The second group planning meeting is held four days prior to the outage where the project plan is reviewed line by line and any last minutes changes discussed and approved. If everyone has done a good job up to this point, this meeting goes very smoothly and everyone has a clear understanding of the changes and the scheduling.
The outage typically begins two hours prior to the first production application shutdown, during which non-production systems are shutdown and the readiness for the production outage is verified. While I wish I could say that every outage goes exactly according to plan, they simply don't, but being prepared allows the outage coordinator to make on-the-fly adjustments to insure the most critical changes are successfully completed and as many of the other planned changes as possible accomplished.
One very key, and sometimes uncomfortable, requirement during the outage is that everything that goes wrong is documented for followup. An incident is opened for each item and tracked until all items are resolved and closed. The greatest value was gained in fixing the actions performed, not in the changes themselves. An average outage will have several hundred actions (e.g. take down this, verify that, restart this) , in support of only a dozen changes. Resolving all the broken actions leads to a smoother outage, more predictable outcomes and services being restored to their proper working order.

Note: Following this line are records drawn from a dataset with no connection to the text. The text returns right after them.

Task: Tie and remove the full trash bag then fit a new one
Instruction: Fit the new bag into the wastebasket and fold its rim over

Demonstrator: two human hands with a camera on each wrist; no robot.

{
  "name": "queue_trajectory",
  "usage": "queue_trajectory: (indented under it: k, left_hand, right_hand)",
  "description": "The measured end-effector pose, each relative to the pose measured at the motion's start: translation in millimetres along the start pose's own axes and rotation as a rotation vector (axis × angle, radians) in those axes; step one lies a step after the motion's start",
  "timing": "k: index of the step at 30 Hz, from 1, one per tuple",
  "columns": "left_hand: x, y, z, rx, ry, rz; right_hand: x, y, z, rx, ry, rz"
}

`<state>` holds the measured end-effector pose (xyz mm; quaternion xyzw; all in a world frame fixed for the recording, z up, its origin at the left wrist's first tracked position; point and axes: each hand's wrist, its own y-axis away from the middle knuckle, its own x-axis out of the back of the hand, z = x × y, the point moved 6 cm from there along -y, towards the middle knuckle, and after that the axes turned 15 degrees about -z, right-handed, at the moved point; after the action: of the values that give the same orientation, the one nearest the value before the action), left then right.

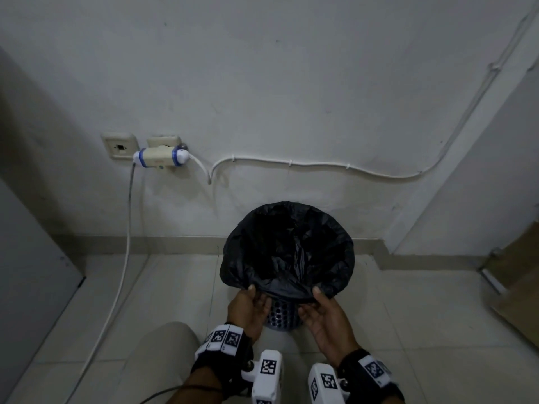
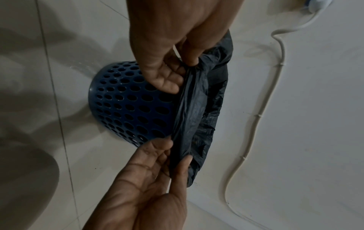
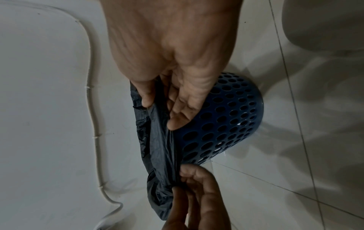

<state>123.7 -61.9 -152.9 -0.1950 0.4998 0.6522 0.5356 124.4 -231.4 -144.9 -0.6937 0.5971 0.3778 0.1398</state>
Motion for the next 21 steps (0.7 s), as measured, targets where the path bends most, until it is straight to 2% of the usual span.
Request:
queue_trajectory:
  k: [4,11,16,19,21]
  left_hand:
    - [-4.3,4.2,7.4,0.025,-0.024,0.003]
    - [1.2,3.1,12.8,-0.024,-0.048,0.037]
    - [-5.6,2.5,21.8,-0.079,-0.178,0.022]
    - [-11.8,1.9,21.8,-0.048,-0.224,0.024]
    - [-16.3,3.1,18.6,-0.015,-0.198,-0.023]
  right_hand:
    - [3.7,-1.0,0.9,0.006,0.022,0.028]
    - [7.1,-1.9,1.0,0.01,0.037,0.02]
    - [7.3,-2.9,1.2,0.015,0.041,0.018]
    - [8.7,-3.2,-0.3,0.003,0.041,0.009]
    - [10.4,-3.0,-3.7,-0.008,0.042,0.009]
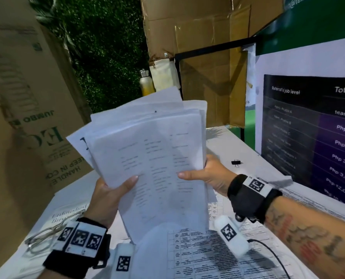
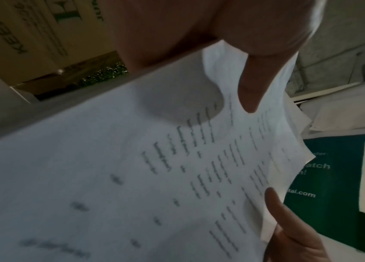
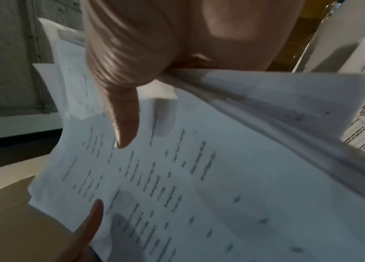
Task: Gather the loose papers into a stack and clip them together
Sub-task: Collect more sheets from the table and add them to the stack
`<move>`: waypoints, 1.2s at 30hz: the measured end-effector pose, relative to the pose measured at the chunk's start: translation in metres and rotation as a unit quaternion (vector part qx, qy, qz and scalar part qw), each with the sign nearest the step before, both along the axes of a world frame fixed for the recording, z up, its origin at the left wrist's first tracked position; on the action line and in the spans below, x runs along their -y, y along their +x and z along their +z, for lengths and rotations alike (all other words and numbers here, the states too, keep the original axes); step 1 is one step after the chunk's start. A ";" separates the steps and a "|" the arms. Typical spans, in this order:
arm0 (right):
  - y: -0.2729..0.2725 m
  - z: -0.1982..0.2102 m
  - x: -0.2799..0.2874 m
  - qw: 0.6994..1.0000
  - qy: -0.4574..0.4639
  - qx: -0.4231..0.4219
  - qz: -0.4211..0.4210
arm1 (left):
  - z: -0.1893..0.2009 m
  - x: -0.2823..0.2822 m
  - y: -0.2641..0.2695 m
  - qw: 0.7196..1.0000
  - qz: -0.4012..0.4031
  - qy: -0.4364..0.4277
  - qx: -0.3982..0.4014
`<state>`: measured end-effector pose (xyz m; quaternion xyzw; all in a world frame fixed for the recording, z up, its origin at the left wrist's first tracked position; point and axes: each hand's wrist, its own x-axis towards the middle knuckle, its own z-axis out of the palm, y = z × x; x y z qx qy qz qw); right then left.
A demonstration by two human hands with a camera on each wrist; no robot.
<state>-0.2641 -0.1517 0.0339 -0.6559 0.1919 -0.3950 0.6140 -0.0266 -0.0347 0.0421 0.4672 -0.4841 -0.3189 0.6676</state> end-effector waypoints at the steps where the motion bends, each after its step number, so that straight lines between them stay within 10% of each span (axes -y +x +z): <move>1: 0.001 0.000 -0.001 1.000 -0.002 -0.017 -0.005 | -0.004 0.002 0.002 1.000 0.016 0.023 0.003; 7: 0.007 0.004 -0.004 0.997 -0.047 -0.029 -0.060 | 0.008 -0.003 0.002 0.982 0.165 0.020 0.086; 14: 0.004 -0.007 0.008 0.994 -0.038 -0.097 -0.035 | 0.009 -0.008 -0.006 0.993 0.109 0.012 0.047; 22: -0.016 -0.028 0.037 0.868 -0.148 -0.470 -0.056 | 0.003 -0.007 0.007 0.981 0.185 0.032 0.043; 26: -0.016 -0.033 0.050 0.743 -0.230 -0.615 -0.134 | 0.009 -0.013 0.016 0.982 0.185 0.036 0.011; 36: -0.016 -0.033 0.062 0.713 -0.196 -0.664 -0.109 | 0.008 -0.026 0.018 0.984 0.172 0.040 -0.039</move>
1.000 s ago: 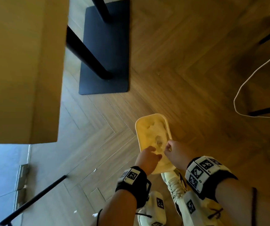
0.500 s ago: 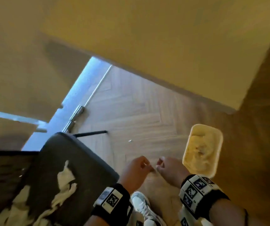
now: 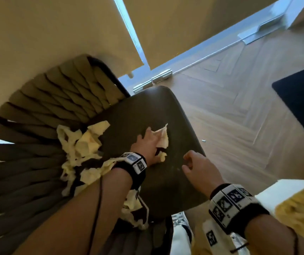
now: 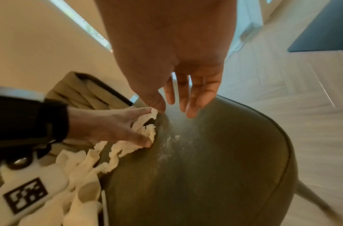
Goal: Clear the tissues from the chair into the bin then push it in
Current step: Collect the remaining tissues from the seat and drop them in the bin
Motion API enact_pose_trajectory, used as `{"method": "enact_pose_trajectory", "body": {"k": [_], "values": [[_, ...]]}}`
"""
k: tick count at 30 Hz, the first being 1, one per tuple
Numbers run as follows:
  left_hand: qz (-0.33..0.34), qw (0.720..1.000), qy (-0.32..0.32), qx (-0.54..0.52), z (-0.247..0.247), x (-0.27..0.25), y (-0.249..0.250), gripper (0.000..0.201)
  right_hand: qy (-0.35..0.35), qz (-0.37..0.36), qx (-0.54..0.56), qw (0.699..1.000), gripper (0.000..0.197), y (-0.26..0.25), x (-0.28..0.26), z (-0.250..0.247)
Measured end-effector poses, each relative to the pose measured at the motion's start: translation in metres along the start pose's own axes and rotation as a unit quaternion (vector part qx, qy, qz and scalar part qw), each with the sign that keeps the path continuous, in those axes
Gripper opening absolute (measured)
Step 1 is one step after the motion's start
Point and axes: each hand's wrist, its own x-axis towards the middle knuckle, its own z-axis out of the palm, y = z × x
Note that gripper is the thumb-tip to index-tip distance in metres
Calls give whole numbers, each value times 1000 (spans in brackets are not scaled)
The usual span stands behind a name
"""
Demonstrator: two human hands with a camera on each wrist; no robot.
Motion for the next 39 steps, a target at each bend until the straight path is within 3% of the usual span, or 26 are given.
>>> {"method": "enact_pose_trajectory", "body": {"k": [2,6,9,12,15,18,21,24,27,30,34,39], "values": [[38,999,-1,25,8,11,-8,94,11,-26,-39,999,36,-3,8,8],[108,991,53,53,25,-1,-22,65,26,-63,-59,996,39,-28,26,21],[132,990,40,-21,31,-10,-38,55,77,-114,-34,990,33,-67,49,27],[69,980,90,-163,18,-19,-66,39,113,-162,5,980,30,-119,73,34],[-3,937,203,-286,-4,-36,-116,22,114,-181,47,976,27,-167,95,49],[-73,903,276,-320,-20,-62,-178,8,44,-188,-33,981,34,-209,116,84],[-148,879,314,-328,-20,-89,-231,8,-59,-194,-191,960,65,-245,142,130],[-195,860,323,-344,-10,-108,-264,12,-91,-173,-294,936,91,-269,164,168],[-216,847,314,-371,3,-113,-274,11,-61,-160,-364,915,102,-278,176,188],[-217,841,302,-392,14,-108,-272,12,-47,-153,-373,914,108,-282,182,195],[-209,835,287,-420,18,-101,-261,12,-78,-138,-361,919,94,-289,182,197],[-191,838,271,-433,7,-99,-252,14,-150,-86,-259,950,67,-276,189,199]]}}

The final step is the review meeting, held three days after the outage. Open incidents are discussed and due dates assigned, which are carried forward to the next planning cycle as long as necessary to insure they are resolved. This closed-loop process is key to continually improving the process. Ideas for improvement are discussed and incorporated into future outage planning by the outage coordinator. The coordinator for the next outage is assigned, allowing several people the opportunity to participate, learn new skills and lend their creative energies.